I just read all of your posts in this "thread" and think you handle things with grace and calm. I have had a few "unsavory" comments, including those meant to be "nice" that just rub wrong. I, too, think I am more sensitive to it b/c I so want to protect my baby from judgement, from pain. Blessings, Heather, Braydon and boys!

Ani said...

As a mother, I can relate to your desire to protect your smart, happy children from the ignorant, hurtful people of the world.

As a Puerto Rican woman educated in the US, I can atest to the unfortunate existence of these ignorant, loud-mouthed individuals.

So sorry that your family has been hit with these hurtful comments lately. I want to ask (and its absolutely okay if its too personal to answer), but how do you handle these situations? How do you react so that your children are spared the brunt of it?

All the best to you and yours.

LaLa said...

I am so sorry this is happening and unfortunately will continue to happen.
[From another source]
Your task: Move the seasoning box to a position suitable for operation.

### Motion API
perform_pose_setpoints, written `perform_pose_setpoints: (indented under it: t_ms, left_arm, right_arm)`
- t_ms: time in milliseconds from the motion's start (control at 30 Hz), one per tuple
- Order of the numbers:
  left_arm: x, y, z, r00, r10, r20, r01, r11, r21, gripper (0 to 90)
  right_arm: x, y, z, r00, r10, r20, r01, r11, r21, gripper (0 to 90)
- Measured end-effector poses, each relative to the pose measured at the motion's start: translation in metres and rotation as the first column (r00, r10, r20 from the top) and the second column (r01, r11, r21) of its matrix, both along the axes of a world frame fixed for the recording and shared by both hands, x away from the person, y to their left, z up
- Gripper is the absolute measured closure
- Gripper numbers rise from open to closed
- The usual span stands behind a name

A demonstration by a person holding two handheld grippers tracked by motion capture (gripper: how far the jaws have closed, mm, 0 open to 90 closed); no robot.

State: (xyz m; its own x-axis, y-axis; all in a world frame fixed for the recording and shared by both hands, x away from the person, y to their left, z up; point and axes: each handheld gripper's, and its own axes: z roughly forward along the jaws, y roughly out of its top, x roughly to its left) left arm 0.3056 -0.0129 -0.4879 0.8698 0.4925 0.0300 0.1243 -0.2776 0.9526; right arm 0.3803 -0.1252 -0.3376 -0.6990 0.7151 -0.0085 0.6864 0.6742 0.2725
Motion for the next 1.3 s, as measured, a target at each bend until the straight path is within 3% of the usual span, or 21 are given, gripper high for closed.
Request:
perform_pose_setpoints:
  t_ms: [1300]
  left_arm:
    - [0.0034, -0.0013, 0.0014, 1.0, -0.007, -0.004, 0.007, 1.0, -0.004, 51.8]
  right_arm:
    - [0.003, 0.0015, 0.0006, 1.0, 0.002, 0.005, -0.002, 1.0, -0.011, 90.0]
We have had some comments about our daughter but it seems China adoption gets a "pass" by some people. Now that we are going to Vietnam we have had more negative things said.

Andromeda Jazmon said...

I was just thinking today, with a sinking heart, about all the hurt that may come our way in the years ahead. It is unbearable. Unbearable.

Ema said...

I feel your pain- literally. My son is autistic- and the comments that people offer to me to my face make me SHUDDER to think what is left unsaid.

Retard, damaged, defective, "when will you need to put him in a home?" "Does he go to school with normal kids?" "Is he a threat to normal kids?" Did you drink, smoke, do drugs, eat wrong. . .

I continued to struggle with the sinking feeling of watching him grow, and enter society. . .dread and pride, fear and joy, sorrow and victory. . .the more I prepare him to live in society the less protection I feel he has. . .but I refuse to let the ignorant people steal my son's accomplishments, period.